Responding to challenges and existing knowledge gaps facing the cooperative movement, this mapping research seeks to provide exhaustive information on cooperatives around the world.
This is achieved through a process jointly conducted by the ICA and its four regional offices – Cooperatives of the Americas, Cooperatives Europe, ICA Africa, and ICA Asia-Pacific – using a common methodology, designed with the support of external experts from the European Research Institute on Cooperative and Social Enterprises (Euricse).
Each office collected the input of ICA members present in the countries within its geographic area, by using a common questionnaire, and completing it with relevant national statistics, in order to obtain a picture of the national situation. As a result, the data above is collected following two strategies: 1) a survey targeting ICA cooperative members 2) collecting national statistics already available in the country. The numbers above provide aggregated data from ICA members on the number of cooperatives, as well as the number of cooperative employees and memberships in the country. More methodological information is available in the full report. In the U.S.A., the data is collected for the reference year 2017.
Mapping out cooperatives in each country provides a more precise picture of the cooperative context at national and regional levels, enhances the movement's visibility, networking, partnerships opportunities, as well as advocacy, and empowers cooperators by providing tools for positive change.
This webpage presents a snapshot of the research results for the U.S.A. For more information and the full research results, you can download the report by clicking on the links above.
Cooperatives in the United States are part of an old tradition of self-help, as old as the nation itself. Throughout history, cooperatives have allowed people to meet common needs by joining forces. The first successful cooperative in the United States was formed in 1752, when Benjamin Franklin formed the Philadelphia Contribution Fund to insure homes lost to fires.
The U.S.A. counts 10 ICA member organisations:
- National Cooperative Business Association (NCBA), is a full member and is the APEX organisation in the U.S.A.
- Nationwide Mutual Insurance Company, is a full member in the insurance sector.
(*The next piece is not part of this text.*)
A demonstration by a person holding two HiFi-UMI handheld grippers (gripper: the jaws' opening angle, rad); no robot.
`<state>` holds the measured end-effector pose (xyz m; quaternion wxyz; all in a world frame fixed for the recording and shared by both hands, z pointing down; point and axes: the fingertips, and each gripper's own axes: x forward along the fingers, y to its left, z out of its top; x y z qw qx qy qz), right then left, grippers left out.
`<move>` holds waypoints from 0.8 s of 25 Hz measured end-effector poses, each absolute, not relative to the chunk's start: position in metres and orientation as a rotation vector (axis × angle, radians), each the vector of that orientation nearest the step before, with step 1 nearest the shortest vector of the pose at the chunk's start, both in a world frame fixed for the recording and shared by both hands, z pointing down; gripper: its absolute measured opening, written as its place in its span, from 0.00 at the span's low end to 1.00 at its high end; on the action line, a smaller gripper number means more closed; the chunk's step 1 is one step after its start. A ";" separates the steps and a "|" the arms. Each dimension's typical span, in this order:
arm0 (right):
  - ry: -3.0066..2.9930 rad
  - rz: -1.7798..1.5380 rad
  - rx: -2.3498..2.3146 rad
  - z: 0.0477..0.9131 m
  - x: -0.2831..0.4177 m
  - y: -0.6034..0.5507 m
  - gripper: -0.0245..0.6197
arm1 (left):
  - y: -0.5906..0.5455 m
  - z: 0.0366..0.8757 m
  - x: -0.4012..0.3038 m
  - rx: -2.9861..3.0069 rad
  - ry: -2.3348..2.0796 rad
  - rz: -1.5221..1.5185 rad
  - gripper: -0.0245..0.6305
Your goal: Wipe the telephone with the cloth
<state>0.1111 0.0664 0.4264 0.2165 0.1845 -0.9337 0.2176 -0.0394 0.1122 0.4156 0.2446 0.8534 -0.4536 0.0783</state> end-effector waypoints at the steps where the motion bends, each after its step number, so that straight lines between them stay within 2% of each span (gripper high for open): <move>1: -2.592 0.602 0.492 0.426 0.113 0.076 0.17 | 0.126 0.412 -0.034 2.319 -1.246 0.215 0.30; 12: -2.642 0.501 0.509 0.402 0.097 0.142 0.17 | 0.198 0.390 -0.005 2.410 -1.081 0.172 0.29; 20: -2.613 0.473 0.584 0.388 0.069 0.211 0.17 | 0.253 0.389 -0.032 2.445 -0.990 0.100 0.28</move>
- National Cooperative Bank (NCB), is a full member in the banking sector.
- National Rural Electric Cooperative Association (NRECA), is a full member in the utilities sector.
- Credit Union National Association, Inc. (CUNA), is a full member in the banking sector.
- CHS Inc., is a full member in the agricultural sector.
- National Co+op Grocers (NCG), is a full member in the consumer sector.
- CoBank, ACB, is a full member in the banking sector.
- National Society of Accounts for Co-operatives (NSAC), is an associated member in the associated work sector.
- Land O'Lakes International Development, is an associated member in the agricultural sector.
In the U.S.A. the research questionnaire was distributed to and completed by 1 ICA member organisation. The data collected was for the reference year 2017.
The legal framework analysis aims to provide general knowledge of the national cooperative legislation and of its main characteristics and contents, with particular regard to those aspects of regulation regarding the identity of cooperatives and its distinction from other types of business organisations, notably the for-profit shareholder corporation.
It aims to evaluate whether the national legislation in place supports or hampers the development of cooperatives, and is therefore “cooperative friendly” or not, and the degree to which it may be considered so, also in comparison to the legislation in force in other countries of the ICA region, or at the supranational level.
In addition, the research aims to provide recommendations for eventual renewal of the legal frameworks in place in order to understand what changes in the current legislation would be necessary to improve its degree of “cooperative friendliness”, which is to say, to make the legislation more favourable to cooperatives, also in consideration of their specific identity. This webpage presents a snapshot of the legal framework analysis results for the U.S.A.
The United States of America is organized on a multi-layered system. With few exceptions, the federal government does not charter corporations or businesses. Each state enacts its own statutes authorizing creation of business entities. For many non-cooperative business entities, such as investment corporations, there is uniformity in much of state law as regards business and commerce due to a concerted effort by the private sector Uniform Commission on Laws. In contrast, cooperative corporation law has no uniformity among the states. Where the dominant corporate law evolved to meet the needs of financial capitalism nationally, cooperative statutes arose in different places at different times in response to different sorts of needs. State statutory law for co-ops varies widely from state to state.
As a general matter, relative to other types of businesses, co-ops are difficult to establish. With no uniform law, relatively little understanding by regulatory entities, and very sparse investment in technical assistance, people find it difficult to navigate the legal and regulatory landscape.
Cooperative policy in the U.S. is varied. In some sectors, there exists a robust set of national and state policies that enable the development and growth of cooperatives. While in other sectors, sparse and erratic policy face those who seek to use cooperatives in their economic and social endeavors. Thus, there is significant opportunity for federal, state and local policy makers to improve the policy environment with greater support for public awareness, technical assistance, and financing of the cooperative business model.
The legal frameworks analysis is a tool developed under the ICA-EU Partnership #coops4dev. It is an overview of the national legal frameworks at the time of writing. The views expressed within are not necessarily those of the ICA, nor does a reference to any specific content constitute an explicit endorsement or recommendation by the ICA.